The presence of intraretinal hyperreflective foci is a known risk factor for the progression to late AMD (Nassisi et al. 2018). Interestingly, we did not find that increasing volume of intraretinal hyperreflective foci predicted a change in BCVA or CRT. On the other hand, intraretinal hyperreflective foci are probably a late manifestation of the disease. The DPEDs in this report have only 1 year of follow-up, and the DPEDs in the regression phase were excluded from the statistical models, which may explain why we were unable to document such an association.
DPED is a well-known risk factor for the development of CNV (Cukras et al. 2010; Yu et al. 2019). However, none of our patients developed CNV during the first year. This may be due to the relatively short follow-up and the exclusion of patients with CNV based on several types of angiography at baseline.

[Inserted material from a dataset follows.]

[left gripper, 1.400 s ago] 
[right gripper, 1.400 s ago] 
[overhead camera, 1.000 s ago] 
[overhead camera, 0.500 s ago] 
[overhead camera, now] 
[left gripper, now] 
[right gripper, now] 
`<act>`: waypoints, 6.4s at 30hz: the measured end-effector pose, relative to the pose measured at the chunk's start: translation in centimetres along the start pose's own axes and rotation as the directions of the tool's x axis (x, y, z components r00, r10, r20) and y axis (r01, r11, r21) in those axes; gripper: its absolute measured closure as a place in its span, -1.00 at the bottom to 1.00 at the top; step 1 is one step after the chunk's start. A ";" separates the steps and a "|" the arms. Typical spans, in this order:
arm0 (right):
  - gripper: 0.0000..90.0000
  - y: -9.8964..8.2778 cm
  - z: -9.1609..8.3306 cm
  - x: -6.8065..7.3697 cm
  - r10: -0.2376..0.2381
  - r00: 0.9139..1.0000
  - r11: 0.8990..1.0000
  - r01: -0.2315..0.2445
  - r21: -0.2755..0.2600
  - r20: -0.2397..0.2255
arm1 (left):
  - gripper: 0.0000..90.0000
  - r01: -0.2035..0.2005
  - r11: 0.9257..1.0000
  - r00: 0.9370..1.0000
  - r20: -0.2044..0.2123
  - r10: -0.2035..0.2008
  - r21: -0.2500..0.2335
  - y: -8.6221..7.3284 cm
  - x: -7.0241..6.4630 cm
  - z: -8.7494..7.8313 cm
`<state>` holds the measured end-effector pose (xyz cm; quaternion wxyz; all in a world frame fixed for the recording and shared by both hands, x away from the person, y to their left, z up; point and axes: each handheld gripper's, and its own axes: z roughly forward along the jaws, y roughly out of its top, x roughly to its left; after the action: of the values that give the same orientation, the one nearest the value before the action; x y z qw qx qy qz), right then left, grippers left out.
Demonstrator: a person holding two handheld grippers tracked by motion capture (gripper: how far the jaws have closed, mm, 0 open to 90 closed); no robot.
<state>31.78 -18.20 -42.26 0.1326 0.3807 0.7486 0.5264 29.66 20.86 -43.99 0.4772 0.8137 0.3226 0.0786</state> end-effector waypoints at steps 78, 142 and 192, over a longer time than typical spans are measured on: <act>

The strength of this study is its prospective design, the use of multimodal imaging and a low loss to follow-up. The number of eyes included was fairly large, considering the asymptomatic nature of intermediate AMD and the rarity of large DPEDs. Only 3% of the patients in the AREDS study had DPED at baseline (Cukras et al. 2010). The patients were also thoroughly investigated with FA, ICGA and OCTA to exclude patients with CNV. Subtle type 1 CNV could still have been missed since 11% and 9% of the eyes at baseline had sub- and intraretinal fluid, respectively. Limitations of the study include the absence of a control group of AMD patients without DPED and the lack of blinding of the study investigator when measuring the primary outcomes. Another limitation and future direction is the possibility to measure the rod-mediated dark adaptation function. Rod-mediated vision is affected earlier and more severely with progression of AMD, especially in the presence of subretinal drusenoid deposits (Chen et al. 2019).
In conclusion, this study has shown that increasing DPED volume and foveal DPED diameter and height are associated with a reduction of BCVA and CRT during the growth phase of DPEDs. The subfoveal location of DPEDs and the presence of acquired vitelliform lesions appear to be associated with a further reduction in BCVA.